Excessively high patent fees could damage European business, the EU industry chief has warned, saying the focus should be on helping start-ups and small companies rather than raking in revenues to top up budgets.
The comments by European Internal Market and Industry Commissioner Elzbieta Bienkowska came after EU officials said most member states were poised to recommend fees significantly higher than those proposed by the European Patent Office.
After decades of argument, the 28-country bloc agreed on a single European patent three years ago to replace a fragmented system where an inventor would have to pay as much as 35,000 euros (US$39,000) to protect an idea in individual EU countries.
The second leg of the process involves member states agreeing on appropriate pan-EU fees, half of which will go to national patent offices and the other half to the European Patent Office. Patents give exclusive rights or protection to inventions.
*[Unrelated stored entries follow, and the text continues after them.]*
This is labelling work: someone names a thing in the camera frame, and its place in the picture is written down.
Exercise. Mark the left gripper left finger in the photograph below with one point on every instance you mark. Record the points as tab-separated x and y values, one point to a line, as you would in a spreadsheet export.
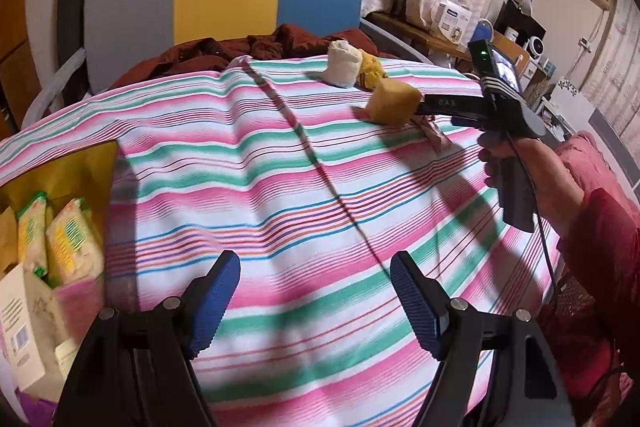
187	326

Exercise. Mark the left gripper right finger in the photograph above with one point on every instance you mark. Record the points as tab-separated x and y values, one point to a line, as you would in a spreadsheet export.
451	331

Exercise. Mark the pink striped sock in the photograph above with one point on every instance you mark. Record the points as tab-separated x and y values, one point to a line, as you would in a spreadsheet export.
438	139

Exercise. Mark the orange sponge block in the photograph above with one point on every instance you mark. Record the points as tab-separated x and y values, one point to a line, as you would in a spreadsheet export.
393	102

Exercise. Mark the purple snack packet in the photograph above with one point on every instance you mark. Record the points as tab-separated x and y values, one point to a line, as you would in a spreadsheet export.
39	412

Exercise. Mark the red sleeve forearm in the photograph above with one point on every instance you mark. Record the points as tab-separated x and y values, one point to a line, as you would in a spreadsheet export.
594	334

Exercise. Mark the right hand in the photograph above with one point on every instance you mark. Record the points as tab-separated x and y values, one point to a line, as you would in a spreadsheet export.
559	197

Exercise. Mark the small white fan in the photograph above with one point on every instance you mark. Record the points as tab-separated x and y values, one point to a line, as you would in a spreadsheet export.
535	48

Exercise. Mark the blue kettle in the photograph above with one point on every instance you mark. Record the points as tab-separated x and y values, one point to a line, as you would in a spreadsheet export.
483	31

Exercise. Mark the white product box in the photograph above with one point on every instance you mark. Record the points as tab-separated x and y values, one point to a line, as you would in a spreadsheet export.
449	21

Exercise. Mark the green yellow snack packet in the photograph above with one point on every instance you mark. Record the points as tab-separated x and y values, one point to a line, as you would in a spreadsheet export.
76	251
31	235

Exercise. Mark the wooden desk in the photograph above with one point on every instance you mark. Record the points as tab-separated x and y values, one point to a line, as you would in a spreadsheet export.
395	36

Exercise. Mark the yellow rolled sock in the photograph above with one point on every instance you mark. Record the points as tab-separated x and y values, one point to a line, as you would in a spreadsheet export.
371	71

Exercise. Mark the large white carton box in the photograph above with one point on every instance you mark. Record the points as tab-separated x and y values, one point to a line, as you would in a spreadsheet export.
32	327

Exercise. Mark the cream rolled sock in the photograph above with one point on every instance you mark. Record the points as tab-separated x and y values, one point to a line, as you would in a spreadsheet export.
343	65

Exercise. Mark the striped bed sheet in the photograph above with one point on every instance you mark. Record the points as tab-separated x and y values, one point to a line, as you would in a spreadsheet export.
270	162

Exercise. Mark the dark red blanket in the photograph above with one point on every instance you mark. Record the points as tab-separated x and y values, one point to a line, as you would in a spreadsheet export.
287	41

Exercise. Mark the wooden wardrobe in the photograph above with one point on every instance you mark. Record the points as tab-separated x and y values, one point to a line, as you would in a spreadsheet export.
19	80

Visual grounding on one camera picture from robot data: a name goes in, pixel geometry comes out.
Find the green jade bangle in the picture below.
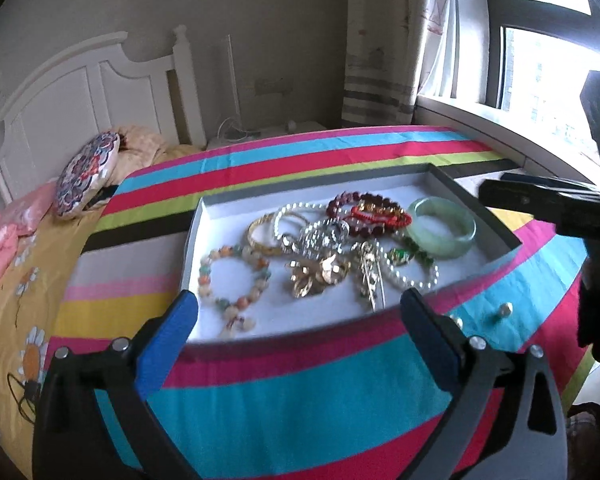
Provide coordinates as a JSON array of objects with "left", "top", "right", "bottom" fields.
[{"left": 406, "top": 196, "right": 477, "bottom": 259}]

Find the green gold pendant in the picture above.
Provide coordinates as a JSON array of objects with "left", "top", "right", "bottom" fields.
[{"left": 387, "top": 236, "right": 434, "bottom": 269}]

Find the dark red bead bracelet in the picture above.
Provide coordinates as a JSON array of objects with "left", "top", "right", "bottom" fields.
[{"left": 325, "top": 190, "right": 406, "bottom": 236}]

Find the white pearl necklace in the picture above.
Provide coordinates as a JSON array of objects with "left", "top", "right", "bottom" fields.
[{"left": 272, "top": 201, "right": 440, "bottom": 294}]

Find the silver rhinestone brooch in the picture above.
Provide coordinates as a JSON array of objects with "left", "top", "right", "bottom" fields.
[{"left": 298, "top": 218, "right": 350, "bottom": 258}]

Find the pastel stone bead bracelet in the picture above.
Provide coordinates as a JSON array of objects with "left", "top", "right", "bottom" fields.
[{"left": 198, "top": 244, "right": 273, "bottom": 336}]

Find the gold flower brooch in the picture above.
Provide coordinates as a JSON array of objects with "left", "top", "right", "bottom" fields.
[{"left": 286, "top": 254, "right": 351, "bottom": 299}]

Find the gold bangle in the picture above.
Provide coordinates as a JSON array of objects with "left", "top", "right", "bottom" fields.
[{"left": 245, "top": 212, "right": 284, "bottom": 257}]

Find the loose pearl earring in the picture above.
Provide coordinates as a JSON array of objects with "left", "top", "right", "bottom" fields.
[{"left": 498, "top": 302, "right": 514, "bottom": 318}]

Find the yellow flower bedsheet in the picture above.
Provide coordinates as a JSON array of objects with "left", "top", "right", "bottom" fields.
[{"left": 0, "top": 210, "right": 102, "bottom": 479}]

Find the striped colourful bed cover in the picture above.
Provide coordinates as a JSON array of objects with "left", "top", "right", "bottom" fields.
[{"left": 49, "top": 126, "right": 591, "bottom": 479}]

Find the striped curtain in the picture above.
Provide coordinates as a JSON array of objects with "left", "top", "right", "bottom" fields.
[{"left": 341, "top": 0, "right": 453, "bottom": 127}]

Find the pink folded quilt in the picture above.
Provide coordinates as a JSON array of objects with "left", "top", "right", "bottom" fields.
[{"left": 0, "top": 181, "right": 56, "bottom": 281}]

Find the grey shallow cardboard box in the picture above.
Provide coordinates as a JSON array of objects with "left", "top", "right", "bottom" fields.
[{"left": 181, "top": 164, "right": 521, "bottom": 344}]

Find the round patterned cushion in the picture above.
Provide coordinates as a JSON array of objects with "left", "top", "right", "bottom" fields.
[{"left": 54, "top": 130, "right": 120, "bottom": 220}]

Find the white nightstand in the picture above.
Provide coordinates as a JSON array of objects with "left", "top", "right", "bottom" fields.
[{"left": 207, "top": 120, "right": 325, "bottom": 150}]

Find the beige pillow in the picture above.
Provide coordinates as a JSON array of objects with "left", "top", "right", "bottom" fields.
[{"left": 116, "top": 125, "right": 201, "bottom": 176}]

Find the white wooden headboard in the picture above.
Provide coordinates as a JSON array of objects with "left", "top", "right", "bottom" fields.
[{"left": 0, "top": 25, "right": 207, "bottom": 204}]

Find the window frame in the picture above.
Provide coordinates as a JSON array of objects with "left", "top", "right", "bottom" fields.
[{"left": 415, "top": 0, "right": 600, "bottom": 184}]

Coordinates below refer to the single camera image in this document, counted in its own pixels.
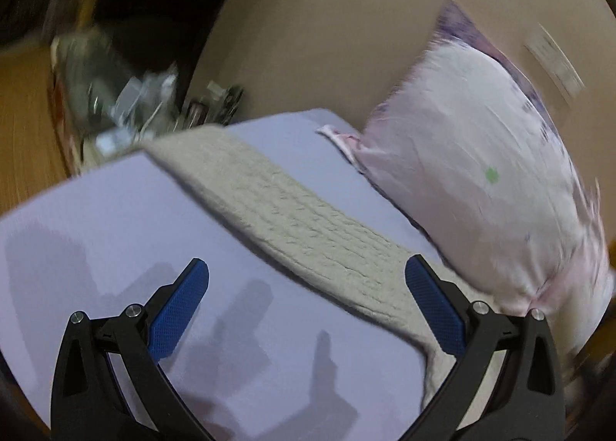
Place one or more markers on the black left gripper left finger with blue pad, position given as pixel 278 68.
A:
pixel 87 402

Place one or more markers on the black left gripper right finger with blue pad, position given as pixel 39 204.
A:
pixel 526 401

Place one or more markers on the beige cable-knit sweater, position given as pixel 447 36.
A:
pixel 288 191

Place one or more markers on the pink floral pillow left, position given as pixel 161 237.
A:
pixel 466 149

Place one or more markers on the cluttered bedside items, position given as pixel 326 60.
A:
pixel 102 110

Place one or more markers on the white wall socket plate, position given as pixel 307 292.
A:
pixel 555 63

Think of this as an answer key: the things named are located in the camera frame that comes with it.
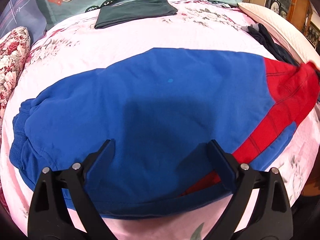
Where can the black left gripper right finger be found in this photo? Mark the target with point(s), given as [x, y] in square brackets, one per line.
[271, 217]

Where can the cream white pillow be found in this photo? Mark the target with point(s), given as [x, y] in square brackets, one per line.
[283, 31]

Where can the blue and red pants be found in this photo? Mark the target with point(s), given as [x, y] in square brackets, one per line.
[151, 117]

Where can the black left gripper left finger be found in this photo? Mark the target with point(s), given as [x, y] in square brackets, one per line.
[48, 215]

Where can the red white floral pillow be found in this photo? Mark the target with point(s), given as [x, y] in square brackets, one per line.
[15, 47]

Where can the dark navy garment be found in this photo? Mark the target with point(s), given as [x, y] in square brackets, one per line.
[260, 33]

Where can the folded dark grey garment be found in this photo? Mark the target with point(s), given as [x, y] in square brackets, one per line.
[112, 15]

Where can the blue striped pillow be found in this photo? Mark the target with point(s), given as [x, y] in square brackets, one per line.
[23, 13]

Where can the pink floral bed sheet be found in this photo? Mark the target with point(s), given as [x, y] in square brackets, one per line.
[74, 46]

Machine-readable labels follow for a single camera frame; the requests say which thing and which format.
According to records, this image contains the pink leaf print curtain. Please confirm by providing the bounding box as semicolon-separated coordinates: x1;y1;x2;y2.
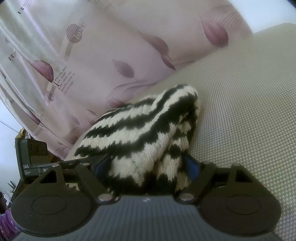
1;1;251;158

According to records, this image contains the black white striped knit sweater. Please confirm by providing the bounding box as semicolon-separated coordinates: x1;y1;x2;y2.
73;84;200;195

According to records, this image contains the beige fabric mattress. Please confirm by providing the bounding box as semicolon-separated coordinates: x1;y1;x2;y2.
62;24;295;240

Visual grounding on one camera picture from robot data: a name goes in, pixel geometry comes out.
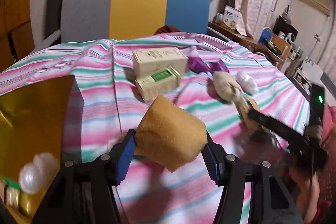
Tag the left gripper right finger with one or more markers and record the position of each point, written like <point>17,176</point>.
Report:
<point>214,157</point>

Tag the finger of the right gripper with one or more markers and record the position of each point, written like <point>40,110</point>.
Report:
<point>279,128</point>
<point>244,105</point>

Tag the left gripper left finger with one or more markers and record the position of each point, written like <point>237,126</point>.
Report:
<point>121,155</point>

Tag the clear plastic bag ball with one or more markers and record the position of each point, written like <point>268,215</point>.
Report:
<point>247,83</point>

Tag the cream knitted sock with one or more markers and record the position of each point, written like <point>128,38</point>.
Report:
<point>227,87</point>

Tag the small green medicine box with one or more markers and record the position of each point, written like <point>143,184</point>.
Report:
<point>157,83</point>

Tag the large beige medicine box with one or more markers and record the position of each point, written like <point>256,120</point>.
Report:
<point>153,59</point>

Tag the person's right hand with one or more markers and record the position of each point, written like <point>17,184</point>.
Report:
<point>307,199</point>

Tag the purple snack packet right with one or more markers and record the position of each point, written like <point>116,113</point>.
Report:
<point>218,66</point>

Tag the wooden side desk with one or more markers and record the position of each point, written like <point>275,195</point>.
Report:
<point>250,43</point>

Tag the blue white jug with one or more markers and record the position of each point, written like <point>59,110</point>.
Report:
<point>266,35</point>

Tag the striped pink green bedsheet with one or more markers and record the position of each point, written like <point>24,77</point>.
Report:
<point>104,73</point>

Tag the white plastic bag in tin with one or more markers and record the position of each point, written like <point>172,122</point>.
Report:
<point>38,174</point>

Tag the white blue product box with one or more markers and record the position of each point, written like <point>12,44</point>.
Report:
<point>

"An important factor of the EU’s competitiveness is at stake and it is the political responsibility of us all to ensure that the right decision is taken," Bienkowska wrote in a letter sent this week to British Intellectual Property Minister Lucy Neville Rolfe and other EU ministers.
"Our overarching objective should therefore consist of ensuring the adoption of renewal fees that offer the best possible access of small entities, small and medium-sized enterprises (SMEs) and start-ups in particular, to unitary patent protection," she said in the letter seen by Reuters.